46En venir à mon point de vue d’écrivain sur cette question risque de nous faire faire un pas en arrière, dans la mesure où, dans ma pratique, je ne parviens pas à considérer comme caduque la distinction entre pièce de théâtre et texte‑matériau. C’est peut-être, tout simplement, parce que je ne suis pas metteur en scène (je laisse de côté deux ou trois expériences dans cette direction). J’ai toujours dit que, lorsque je mettais en chantier une écriture, je savais sans l’ombre d’une hésitation s’il s’agissait d’un projet de roman, de théâtre ou de poésie. La conception comme le geste n’étaient pas les mêmes. Non seulement cela reste vrai pour moi — en dépit de quelques tentatives comme, par exemple, l’écriture récente de « poèmes pour la scène » —, mais — j’aggrave mon cas — je n’arrive pas à me départir de l’exigence de dramaticité lorsque j’écris du théâtre. Je ne puis me résoudre à produire du matériau laissé, avec la dramaturgie, à la disposition d’un metteur en scène.
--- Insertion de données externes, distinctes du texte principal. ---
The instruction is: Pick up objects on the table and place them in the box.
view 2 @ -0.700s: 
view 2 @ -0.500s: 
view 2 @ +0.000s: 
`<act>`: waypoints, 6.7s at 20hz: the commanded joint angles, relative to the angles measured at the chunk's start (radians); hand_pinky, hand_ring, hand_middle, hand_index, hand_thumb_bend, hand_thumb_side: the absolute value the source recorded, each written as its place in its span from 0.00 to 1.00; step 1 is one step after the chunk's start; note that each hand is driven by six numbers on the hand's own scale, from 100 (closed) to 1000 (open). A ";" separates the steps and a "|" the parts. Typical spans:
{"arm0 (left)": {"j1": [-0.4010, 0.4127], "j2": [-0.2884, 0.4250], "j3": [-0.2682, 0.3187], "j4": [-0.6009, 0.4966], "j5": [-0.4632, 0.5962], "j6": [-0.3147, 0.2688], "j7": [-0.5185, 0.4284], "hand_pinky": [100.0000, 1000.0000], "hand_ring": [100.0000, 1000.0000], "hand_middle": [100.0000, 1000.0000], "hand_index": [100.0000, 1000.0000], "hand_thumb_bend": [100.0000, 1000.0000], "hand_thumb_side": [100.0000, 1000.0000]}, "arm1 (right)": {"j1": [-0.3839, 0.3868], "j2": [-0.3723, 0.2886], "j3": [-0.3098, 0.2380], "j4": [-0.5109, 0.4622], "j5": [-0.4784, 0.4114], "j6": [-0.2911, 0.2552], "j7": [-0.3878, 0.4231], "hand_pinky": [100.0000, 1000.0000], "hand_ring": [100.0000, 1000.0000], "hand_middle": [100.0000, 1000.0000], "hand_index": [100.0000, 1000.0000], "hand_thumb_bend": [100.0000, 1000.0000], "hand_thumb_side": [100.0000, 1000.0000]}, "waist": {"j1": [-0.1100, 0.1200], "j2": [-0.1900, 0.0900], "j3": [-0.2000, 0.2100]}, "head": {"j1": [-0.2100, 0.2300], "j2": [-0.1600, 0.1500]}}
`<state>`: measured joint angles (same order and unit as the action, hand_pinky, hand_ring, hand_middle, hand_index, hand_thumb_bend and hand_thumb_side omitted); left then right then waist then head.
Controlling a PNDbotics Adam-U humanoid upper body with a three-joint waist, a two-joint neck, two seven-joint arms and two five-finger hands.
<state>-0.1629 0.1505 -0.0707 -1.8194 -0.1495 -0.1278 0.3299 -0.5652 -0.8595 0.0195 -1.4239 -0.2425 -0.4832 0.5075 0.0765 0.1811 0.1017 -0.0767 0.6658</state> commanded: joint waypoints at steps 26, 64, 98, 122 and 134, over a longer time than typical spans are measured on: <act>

Ou alors j’écris un roman ou des poèmes puisque, de toute façon, Vitez l’a dit une fois pour toutes, « on peut faire théâtre de tout » : un metteur en scène pourra toujours choisir n’importe quel texte non théâtral pour en faire théâtre. Manière de dire qu’aujourd’hui comme à mes débuts d’auteur dramatique, je crois à une spécificité de l’écriture dramatique ? Sans doute. Mais la scène performative penchant, pour le dire rapidement, vers une dramaticité affranchie des exigences de la mimèsis (fable, personnages, dialogue, etc.) et recourant plus volontiers à des textes‑matériaux, la vraie question aujourd’hui pour un auteur dramatique qui voudrait continuer à exister en tant que tel serait : que faire de ça ? Quelle dramaticité — et donc quelle dramaturgie — mettre en œuvre depuis l’écriture ?

    

47R.B. — Merci pour vos réponses ! J’espère que cet entretien aura été une occasion agréable, pour vous, de revenir sur des aspects de votre travail. J’espère aussi qu’il réussit à en saisir le sens et à en donner un aperçu utile aux lecteurs et lectrices d’Acta fabula.